Task item: Quote exactly the lines from the start of the entries to the one with "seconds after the", both ends included.

Start of Dataset extract

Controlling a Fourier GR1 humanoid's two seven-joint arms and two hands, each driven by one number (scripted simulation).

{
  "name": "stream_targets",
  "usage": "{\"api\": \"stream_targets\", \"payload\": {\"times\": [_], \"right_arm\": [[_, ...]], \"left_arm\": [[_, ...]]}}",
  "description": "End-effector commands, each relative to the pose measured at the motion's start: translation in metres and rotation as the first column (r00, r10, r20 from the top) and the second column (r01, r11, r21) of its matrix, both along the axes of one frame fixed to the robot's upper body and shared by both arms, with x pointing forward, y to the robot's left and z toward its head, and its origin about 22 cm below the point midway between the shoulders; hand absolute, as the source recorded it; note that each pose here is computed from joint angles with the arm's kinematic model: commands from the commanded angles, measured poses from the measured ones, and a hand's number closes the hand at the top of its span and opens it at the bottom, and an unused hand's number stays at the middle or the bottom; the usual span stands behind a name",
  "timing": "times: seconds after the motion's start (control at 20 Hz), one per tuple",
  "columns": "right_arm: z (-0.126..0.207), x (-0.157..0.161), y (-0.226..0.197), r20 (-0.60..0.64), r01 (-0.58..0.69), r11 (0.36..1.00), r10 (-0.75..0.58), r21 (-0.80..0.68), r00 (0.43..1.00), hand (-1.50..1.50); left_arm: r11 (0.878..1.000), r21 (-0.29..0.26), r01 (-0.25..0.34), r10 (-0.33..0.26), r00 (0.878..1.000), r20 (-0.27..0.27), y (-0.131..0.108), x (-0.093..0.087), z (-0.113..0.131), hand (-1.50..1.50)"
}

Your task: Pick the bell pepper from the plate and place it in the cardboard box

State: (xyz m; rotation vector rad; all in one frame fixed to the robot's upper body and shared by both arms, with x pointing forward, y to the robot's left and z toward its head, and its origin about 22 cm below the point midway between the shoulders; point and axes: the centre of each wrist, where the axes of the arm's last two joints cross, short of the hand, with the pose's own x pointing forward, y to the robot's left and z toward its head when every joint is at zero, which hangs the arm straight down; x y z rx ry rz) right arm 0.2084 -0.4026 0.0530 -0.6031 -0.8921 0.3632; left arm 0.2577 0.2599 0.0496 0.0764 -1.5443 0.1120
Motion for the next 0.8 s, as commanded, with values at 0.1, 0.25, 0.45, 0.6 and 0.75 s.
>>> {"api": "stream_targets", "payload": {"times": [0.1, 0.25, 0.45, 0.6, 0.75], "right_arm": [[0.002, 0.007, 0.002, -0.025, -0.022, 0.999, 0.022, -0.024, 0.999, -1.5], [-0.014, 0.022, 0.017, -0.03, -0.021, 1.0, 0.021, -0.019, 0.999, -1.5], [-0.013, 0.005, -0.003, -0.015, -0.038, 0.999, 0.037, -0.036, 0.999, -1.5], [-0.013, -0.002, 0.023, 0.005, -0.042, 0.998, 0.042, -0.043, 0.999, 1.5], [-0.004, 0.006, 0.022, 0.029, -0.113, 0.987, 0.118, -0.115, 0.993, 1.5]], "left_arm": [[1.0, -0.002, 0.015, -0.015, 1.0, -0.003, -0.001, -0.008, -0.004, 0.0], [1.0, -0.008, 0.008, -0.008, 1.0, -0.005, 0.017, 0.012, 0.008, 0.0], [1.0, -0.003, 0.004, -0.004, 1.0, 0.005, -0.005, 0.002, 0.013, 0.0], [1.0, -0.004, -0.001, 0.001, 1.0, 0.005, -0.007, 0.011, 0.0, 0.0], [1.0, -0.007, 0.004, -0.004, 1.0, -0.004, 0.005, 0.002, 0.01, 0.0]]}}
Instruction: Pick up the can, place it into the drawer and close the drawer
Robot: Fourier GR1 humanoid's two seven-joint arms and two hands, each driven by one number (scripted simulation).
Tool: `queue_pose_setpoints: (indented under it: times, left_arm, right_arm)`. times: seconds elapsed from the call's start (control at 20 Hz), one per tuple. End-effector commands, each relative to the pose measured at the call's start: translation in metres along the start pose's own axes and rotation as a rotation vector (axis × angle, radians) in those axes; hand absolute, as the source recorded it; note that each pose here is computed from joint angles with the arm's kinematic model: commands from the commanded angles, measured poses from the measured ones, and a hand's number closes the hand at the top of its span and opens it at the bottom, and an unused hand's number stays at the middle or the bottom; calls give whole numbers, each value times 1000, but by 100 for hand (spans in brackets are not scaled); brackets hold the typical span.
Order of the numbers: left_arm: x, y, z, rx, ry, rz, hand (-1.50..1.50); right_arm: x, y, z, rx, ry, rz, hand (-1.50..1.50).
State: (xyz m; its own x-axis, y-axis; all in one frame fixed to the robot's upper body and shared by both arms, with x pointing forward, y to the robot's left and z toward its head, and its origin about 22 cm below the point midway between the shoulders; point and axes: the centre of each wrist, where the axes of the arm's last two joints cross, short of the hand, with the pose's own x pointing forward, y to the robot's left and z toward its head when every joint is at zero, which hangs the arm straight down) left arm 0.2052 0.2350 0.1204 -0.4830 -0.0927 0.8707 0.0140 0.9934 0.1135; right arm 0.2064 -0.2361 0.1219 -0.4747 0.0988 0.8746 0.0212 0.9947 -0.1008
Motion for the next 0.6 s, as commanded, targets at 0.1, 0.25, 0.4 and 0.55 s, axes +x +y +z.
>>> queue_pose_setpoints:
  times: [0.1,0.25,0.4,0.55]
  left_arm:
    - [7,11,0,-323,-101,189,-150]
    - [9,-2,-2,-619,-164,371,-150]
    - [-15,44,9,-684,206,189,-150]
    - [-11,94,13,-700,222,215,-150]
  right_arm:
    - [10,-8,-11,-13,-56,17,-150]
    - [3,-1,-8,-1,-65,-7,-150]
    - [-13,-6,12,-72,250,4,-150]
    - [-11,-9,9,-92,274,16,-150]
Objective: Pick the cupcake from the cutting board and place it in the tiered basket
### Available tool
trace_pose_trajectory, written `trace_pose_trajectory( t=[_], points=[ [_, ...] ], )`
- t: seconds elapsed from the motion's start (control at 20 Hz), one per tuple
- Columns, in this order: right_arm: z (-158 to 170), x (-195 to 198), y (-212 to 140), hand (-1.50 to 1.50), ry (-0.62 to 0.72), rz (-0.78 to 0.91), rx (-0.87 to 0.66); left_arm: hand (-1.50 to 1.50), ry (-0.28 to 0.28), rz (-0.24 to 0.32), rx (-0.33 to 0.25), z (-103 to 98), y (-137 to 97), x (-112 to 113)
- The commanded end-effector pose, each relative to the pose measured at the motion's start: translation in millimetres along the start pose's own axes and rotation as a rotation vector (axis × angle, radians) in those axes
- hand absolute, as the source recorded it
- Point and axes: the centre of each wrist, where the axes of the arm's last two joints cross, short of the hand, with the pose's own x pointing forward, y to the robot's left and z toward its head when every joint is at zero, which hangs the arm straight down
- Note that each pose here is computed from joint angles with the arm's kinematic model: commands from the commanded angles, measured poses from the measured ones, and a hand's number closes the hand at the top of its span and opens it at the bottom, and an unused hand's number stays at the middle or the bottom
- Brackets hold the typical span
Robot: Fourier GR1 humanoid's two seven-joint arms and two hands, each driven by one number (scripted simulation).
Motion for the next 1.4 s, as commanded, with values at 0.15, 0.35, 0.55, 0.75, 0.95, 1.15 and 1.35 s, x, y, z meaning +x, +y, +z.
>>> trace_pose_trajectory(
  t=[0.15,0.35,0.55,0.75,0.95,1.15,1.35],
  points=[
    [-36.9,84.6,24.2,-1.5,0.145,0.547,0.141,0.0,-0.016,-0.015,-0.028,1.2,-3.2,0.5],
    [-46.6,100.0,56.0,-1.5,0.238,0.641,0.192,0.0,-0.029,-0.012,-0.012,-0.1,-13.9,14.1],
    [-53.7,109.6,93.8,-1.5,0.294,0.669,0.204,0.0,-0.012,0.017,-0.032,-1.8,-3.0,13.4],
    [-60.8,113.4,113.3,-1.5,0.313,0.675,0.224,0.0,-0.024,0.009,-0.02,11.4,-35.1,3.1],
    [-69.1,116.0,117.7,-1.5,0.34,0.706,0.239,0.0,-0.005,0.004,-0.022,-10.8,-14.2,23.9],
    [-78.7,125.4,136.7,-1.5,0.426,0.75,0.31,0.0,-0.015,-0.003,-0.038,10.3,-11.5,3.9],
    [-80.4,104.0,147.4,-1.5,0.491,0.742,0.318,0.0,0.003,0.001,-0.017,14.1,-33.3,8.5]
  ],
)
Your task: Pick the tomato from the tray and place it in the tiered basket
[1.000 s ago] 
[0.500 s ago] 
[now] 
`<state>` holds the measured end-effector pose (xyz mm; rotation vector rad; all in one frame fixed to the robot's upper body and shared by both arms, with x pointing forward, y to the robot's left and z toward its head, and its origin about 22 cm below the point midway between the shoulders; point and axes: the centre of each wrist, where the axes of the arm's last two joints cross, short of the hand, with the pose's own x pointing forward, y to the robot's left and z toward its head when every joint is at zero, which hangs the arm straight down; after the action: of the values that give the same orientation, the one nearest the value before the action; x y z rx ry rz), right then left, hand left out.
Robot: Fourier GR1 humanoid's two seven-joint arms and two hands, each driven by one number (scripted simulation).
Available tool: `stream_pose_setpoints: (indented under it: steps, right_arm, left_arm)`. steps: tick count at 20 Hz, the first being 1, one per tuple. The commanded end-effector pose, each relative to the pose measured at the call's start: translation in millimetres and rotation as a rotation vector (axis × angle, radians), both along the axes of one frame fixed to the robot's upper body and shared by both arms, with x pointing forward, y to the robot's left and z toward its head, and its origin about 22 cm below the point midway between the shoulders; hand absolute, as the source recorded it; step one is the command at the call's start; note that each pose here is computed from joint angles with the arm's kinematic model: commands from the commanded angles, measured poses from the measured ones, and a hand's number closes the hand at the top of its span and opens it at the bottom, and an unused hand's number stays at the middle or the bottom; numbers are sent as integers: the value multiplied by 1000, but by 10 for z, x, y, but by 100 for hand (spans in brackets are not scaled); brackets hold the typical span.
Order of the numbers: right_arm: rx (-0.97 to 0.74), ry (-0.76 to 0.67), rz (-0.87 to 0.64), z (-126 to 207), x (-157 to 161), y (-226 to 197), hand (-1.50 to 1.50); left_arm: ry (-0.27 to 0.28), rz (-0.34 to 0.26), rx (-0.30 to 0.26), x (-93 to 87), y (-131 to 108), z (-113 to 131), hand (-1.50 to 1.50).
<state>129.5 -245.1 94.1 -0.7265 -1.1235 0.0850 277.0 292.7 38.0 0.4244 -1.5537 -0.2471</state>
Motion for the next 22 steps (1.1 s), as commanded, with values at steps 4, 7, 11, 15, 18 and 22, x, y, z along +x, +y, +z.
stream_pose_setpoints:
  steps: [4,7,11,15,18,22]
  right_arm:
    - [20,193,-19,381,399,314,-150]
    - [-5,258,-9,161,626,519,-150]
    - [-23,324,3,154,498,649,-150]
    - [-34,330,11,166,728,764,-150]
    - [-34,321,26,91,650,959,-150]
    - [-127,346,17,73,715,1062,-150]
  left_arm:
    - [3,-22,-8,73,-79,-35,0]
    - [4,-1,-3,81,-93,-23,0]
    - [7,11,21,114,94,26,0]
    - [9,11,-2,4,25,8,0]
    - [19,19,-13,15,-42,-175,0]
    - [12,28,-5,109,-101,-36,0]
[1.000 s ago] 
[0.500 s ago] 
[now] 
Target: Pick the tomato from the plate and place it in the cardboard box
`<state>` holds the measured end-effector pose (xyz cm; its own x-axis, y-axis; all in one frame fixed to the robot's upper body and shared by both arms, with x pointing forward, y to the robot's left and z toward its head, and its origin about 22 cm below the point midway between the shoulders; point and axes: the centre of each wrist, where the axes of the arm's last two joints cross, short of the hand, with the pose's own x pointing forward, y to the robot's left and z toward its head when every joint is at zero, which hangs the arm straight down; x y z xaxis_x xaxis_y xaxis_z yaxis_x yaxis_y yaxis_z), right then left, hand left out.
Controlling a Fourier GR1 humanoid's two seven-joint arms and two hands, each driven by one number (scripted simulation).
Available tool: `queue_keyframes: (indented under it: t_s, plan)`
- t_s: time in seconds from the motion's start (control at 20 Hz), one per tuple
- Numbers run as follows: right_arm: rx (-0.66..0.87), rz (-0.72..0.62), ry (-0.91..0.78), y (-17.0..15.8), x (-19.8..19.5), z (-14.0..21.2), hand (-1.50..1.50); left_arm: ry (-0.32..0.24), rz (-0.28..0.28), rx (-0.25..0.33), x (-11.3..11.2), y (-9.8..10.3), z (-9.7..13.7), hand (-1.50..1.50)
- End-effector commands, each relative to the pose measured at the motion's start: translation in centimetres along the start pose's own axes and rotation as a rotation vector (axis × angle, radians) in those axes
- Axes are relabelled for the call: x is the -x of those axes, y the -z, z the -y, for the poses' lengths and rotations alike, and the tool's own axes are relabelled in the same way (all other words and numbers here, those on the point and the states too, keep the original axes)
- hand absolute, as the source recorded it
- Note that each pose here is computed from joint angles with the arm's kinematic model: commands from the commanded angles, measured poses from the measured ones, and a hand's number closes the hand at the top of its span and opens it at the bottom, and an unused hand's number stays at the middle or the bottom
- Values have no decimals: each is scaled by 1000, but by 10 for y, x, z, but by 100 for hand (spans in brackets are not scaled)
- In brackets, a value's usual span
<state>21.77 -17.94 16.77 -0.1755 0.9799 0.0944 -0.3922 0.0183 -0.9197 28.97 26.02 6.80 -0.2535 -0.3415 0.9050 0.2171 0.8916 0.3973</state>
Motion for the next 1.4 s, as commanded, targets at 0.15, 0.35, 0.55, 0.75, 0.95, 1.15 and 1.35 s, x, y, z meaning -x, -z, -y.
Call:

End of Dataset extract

Answer for this exercise:
Controlling a Fourier GR1 humanoid's two seven-joint arms and two hands, each driven by one number (scripted simulation).

{
  "name": "stream_targets",
  "usage": "{\"api\": \"stream_targets\", \"payload\": {\"times\": [_], \"right_arm\": [[_, ...]], \"left_arm\": [[_, ...]]}}",
  "description": "End-effector commands, each relative to the pose measured at the motion's start: translation in metres and rotation as the first column (r00, r10, r20 from the top) and the second column (r01, r11, r21) of its matrix, both along the axes of one frame fixed to the robot's upper body and shared by both arms, with x pointing forward, y to the robot's left and z toward its head, and its origin about 22 cm below the point midway between the shoulders; hand absolute, as the source recorded it; note that each pose here is computed from joint angles with the arm's kinematic model: commands from the commanded angles, measured poses from the measured ones, and a hand's number closes the hand at the top of its span and opens it at the bottom, and an unused hand's number stays at the middle or the bottom; the usual span stands behind a name",
  "timing": "times: seconds after the motion's start (control at 20 Hz), one per tuple",

The output is now complete.